= Exercise instructions =
Your task is to tally the lines of the listing containing the word "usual" and report the figure alone.

=====

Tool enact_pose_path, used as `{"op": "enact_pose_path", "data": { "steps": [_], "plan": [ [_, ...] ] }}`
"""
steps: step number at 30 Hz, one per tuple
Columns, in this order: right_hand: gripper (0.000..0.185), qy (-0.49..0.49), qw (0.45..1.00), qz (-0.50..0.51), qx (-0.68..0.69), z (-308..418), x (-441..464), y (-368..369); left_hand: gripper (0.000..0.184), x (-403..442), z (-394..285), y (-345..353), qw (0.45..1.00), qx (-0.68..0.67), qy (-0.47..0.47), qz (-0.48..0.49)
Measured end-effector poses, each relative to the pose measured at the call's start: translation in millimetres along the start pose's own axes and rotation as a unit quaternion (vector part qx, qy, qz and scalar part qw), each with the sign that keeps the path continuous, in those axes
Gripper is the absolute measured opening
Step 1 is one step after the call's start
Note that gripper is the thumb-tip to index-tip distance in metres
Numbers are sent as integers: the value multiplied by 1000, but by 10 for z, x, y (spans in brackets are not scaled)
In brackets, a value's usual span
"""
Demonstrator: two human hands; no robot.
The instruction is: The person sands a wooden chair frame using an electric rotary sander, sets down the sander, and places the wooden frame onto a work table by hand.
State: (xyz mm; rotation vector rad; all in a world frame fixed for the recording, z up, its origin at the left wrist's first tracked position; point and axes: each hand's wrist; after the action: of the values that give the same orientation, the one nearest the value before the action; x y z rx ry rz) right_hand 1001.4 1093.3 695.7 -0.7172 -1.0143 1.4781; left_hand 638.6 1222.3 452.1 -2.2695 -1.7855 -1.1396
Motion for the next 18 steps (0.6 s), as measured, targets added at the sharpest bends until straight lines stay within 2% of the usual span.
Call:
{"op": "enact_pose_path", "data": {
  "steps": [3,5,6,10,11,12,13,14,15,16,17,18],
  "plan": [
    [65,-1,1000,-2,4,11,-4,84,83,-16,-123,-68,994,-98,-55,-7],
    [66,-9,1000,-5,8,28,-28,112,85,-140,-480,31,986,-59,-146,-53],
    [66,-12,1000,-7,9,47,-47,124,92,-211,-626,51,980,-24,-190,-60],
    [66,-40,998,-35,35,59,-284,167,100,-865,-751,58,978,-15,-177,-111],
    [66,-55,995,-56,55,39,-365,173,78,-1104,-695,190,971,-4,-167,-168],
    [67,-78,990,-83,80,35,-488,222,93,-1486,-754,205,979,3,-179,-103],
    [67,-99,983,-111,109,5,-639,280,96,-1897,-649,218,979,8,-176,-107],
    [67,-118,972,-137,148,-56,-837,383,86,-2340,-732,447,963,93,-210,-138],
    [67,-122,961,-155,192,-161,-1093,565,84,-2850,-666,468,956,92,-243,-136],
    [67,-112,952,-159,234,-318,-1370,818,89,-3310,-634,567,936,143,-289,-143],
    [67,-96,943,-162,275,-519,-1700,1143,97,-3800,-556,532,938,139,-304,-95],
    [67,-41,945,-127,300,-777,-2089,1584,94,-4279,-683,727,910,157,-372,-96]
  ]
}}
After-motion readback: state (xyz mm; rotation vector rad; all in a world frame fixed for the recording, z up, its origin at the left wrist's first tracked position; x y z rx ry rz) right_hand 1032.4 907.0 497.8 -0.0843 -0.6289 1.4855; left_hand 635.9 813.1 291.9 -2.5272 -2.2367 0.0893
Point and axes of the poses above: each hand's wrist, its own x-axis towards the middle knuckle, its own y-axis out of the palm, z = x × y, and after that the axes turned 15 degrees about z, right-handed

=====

= Solution for this task =
2